John Wakefield has been mayor at Waverley Council once before so he’s well prepared to tackle stronger sustainability challenges. Councils, he says, need to have grand ideas.

Australia’s burgeoning waste problem and the need to lift sustainability standards in developments – including strong improvements in the “no longer fit for purpose” BASIX rating system – are key environmental issues currently affecting Waverley Council.

According to Waverley Council mayor John Wakefield, elected in September last year, stronger leadership was needed from state and federal governments in response to China’s “National Sword” policy, which in January 2018 saw the country stop importing certain waste products from overseas, including Australia.

In an exclusive interview with The Fifth Estate, Cr Wakefield said that in order to avoid a crisis, joint recycling processing facilities for local governments had to be considered, and governments needed to find ways to finance major recycling programs.

“Immediate action” was needed from the upper tiers of government to find a solution to the current waste management issues that councils can enact.

Some direction on this issue can be expected from the federal government as part of its response to a Senate Inquiry into Australia’s waste and recycling problem, which was delivered to parliament on Tuesday.

The report is described as a “national blueprint” for solving the waste crisis, and notably recommends a national ban on single-use plastics within five years.

Cr Wakefield was also concerned that the NSW Building Sustainability Index (BASIX), which is the responsibility of the state government, needed to be further upgraded.

First introduced in 2004, the index helps reduce water and energy use in homes in the state.

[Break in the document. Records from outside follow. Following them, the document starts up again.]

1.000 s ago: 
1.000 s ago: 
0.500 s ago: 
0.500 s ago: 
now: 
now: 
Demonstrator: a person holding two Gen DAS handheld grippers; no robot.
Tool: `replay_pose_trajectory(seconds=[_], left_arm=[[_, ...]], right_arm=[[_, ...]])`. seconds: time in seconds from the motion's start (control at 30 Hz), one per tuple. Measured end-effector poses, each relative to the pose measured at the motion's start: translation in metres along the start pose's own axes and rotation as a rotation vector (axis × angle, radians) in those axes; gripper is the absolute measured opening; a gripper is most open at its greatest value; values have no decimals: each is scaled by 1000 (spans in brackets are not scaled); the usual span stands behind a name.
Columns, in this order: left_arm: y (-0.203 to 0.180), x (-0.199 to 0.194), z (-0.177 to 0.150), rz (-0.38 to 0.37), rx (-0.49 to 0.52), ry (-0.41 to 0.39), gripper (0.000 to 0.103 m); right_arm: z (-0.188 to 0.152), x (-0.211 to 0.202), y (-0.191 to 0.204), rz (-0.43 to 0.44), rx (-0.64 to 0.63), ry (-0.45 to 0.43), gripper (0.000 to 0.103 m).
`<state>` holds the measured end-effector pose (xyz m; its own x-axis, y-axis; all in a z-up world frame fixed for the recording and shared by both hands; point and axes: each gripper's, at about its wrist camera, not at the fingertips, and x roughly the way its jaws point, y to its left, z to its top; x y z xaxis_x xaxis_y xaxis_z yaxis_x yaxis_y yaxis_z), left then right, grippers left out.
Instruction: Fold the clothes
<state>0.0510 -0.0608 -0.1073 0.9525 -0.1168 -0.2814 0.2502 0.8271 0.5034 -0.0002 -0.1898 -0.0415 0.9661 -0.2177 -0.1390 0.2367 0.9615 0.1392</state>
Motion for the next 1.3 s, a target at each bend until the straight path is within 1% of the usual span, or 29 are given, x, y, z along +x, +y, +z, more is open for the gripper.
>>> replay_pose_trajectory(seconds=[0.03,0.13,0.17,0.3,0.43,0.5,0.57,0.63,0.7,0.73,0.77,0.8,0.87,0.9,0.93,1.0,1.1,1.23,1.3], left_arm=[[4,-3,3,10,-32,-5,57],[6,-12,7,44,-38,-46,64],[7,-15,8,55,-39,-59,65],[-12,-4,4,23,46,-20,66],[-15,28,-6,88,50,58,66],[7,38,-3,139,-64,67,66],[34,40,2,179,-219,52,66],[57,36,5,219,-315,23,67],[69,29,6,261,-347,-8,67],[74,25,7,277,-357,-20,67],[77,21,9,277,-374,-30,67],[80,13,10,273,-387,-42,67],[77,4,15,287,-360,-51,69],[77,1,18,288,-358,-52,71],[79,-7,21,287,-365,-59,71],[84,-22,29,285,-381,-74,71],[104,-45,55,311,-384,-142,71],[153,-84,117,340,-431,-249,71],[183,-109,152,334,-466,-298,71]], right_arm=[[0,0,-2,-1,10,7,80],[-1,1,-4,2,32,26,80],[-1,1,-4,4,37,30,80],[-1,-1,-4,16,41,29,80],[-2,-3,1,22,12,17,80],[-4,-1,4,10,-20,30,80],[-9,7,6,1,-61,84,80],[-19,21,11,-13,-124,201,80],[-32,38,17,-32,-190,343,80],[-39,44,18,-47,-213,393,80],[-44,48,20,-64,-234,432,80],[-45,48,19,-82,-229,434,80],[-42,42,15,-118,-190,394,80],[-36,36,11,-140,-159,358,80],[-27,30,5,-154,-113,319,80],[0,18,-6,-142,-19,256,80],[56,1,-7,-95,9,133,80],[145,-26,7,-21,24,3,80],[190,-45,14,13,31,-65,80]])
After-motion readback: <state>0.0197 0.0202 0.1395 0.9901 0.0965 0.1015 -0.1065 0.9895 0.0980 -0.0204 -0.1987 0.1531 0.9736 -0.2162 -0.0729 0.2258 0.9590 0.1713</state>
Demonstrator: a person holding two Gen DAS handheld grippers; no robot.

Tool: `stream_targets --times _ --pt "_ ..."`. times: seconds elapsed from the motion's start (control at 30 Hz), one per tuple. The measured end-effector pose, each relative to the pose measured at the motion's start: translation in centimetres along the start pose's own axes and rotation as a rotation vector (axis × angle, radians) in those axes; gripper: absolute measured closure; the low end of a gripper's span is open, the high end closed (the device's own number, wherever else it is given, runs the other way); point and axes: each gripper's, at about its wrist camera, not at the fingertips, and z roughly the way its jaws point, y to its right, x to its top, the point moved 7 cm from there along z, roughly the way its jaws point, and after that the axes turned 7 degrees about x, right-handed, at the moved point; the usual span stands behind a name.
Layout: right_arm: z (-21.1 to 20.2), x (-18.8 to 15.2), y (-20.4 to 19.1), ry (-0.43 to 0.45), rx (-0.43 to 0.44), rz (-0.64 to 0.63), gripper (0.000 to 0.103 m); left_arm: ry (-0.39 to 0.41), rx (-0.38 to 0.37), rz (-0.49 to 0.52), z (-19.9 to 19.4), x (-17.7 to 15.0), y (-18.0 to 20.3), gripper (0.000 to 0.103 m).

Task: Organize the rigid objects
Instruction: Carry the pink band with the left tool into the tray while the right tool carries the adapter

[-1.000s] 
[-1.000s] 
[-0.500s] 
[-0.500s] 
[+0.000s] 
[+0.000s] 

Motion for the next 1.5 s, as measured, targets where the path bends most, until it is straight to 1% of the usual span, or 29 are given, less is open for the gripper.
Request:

Energy standards were lifted for the first time last year but despite government seeking feedback on further improvements no action had been taken so far.

This call was backed by one of Australia’s leading advocates for sustainability, Envirotecture principal Dick Clarke, who said both BASIX and NatHERS rating systems used climate data stretching back 30 years.

Mr Clarke said thermal experts pointed to four times the number of days over 35°C in places such as Western Sydney within five years, at a time when the industry had the technical knowledge, materials and low-cost solar power to deliver much higher housing performance standards.

Waverley setting targets and action for “real change”

Cr Wakefield, an economic geographer who co-founded property research company CPM Research, and is in the mayoral role at Waverley for the second time, said the era of “motherhood statements” was over.

The council was now adopting “targets and actions” to help it achieve real change.

Grand ideas, vast roof spaces for greening and solar and… a cycleway

“Councils have to have grand ideas,” he said.

The council committed to the Environmental Action Plan 2018-2030 earlier this month.

Key initiatives in the pipeline include using Bondi Junction’s vast “square meterage” of residential rooftops for solar generation and green spaces, and the construction of a cycleway through the precinct.

The council has recently gone to tender to construct the cycleway in Bondi Junction, which will “enable a safe means of active transport through this popular centre”.

The council is also currently focused on the Building Futures program, which involves identifying water, energy and waste improvements, mainly in Bondi Junction buildings.

If the first round of apartments achieves substantial water and energy savings, then the council will look at delivering the program more broadly to the large number of strata buildings in Waverley, especially around Bondi.

The 2018-2030 environmental plan is structured around eight key environmental management areas: greenhouse, transport, waste, water saving, water quality, biodiversity, “integrated strategies” and “monitor, review and report”.

Waverley Council has a strong track-record of supporting sustainability initiatives. However, the council recently stopped an initiative that involved composting the Bondi Pavilion’s food waste, according to one of the initiators of the scheme and columnist for The Fifth Estate Michael Mobbs.